Improving the Statistical Soundness of Monitoring Programs
Municipalities rely heavily on water quality monitoring programs. These programs are used to identify stressors, trace identified stressors back to root causes, and assess the effectiveness of management actions in mitigating these stressors. But do modern monitoring programs actually satisfy modern expectations around these needs?
Monitoring programs sample “important” parameters at “important” locations during “important” events. Traditionally, the meaning of “important” has been defined from a hydrological understanding of the watershed, coupled with the ability to satisfy simple quantitative metrics like benchmarks, limits and indices. However, as expectations from the State and the public increase, and the world becomes increasingly digital and computationally-driven, this is no longer enough. Today, the goal should be a data-rich monitoring program providing a complete quantitative picture of the watershed.

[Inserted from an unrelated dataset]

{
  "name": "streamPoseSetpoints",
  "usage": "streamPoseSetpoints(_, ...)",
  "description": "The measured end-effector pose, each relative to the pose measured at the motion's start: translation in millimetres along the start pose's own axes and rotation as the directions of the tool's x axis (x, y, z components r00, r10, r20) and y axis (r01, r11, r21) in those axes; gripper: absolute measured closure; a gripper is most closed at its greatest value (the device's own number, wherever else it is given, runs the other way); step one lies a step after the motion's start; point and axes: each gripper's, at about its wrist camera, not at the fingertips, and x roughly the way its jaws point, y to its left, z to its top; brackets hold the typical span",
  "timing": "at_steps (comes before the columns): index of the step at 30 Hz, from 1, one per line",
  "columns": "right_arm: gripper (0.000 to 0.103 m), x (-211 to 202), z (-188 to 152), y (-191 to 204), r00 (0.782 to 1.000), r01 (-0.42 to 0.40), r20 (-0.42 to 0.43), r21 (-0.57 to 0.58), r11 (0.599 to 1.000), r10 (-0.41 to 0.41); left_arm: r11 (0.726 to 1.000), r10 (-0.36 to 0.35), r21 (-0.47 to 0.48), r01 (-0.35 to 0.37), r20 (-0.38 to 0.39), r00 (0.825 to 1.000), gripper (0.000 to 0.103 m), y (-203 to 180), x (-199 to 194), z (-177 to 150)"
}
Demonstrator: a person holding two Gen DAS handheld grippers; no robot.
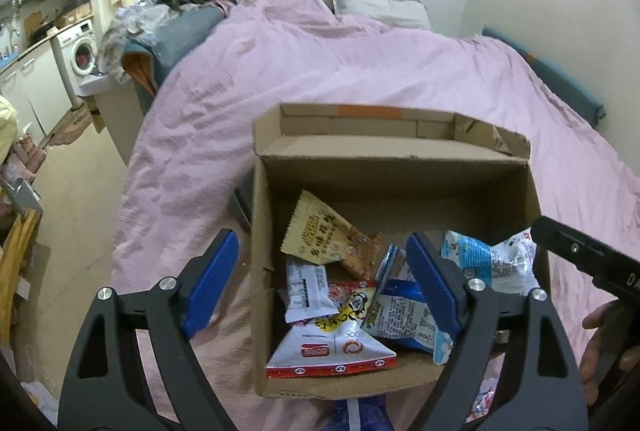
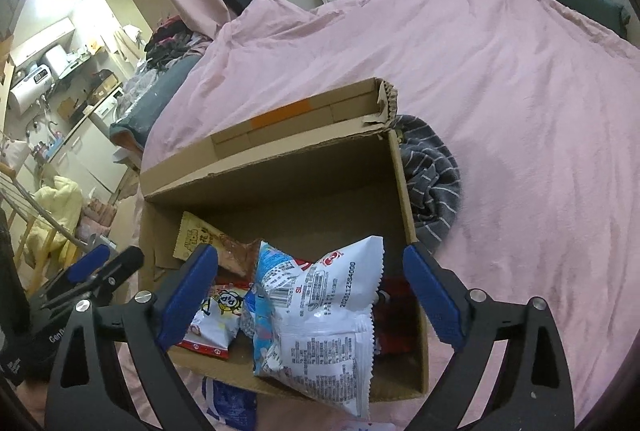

The USGS categorizes monitoring program objectives into three categories: status, trend, and compliance. This session will discuss how to optimize measured parameters, temporal frequency, and spatial coverage for the objectives and specifics of each program. For example, it will demonstrate how to reduce the number of parameters and stations considered in trend-oriented programs and how to improve spatial coverage for better root cause identification in compliance-oriented programs. It will additionally discuss how statistical modeling should be regarded not just in design but also as a consumer of monitoring data. Through iterative improvement, the models presented in this session enable a hydrology-based monitoring program to additionally achieve statistical soundness, both in design and for consumption.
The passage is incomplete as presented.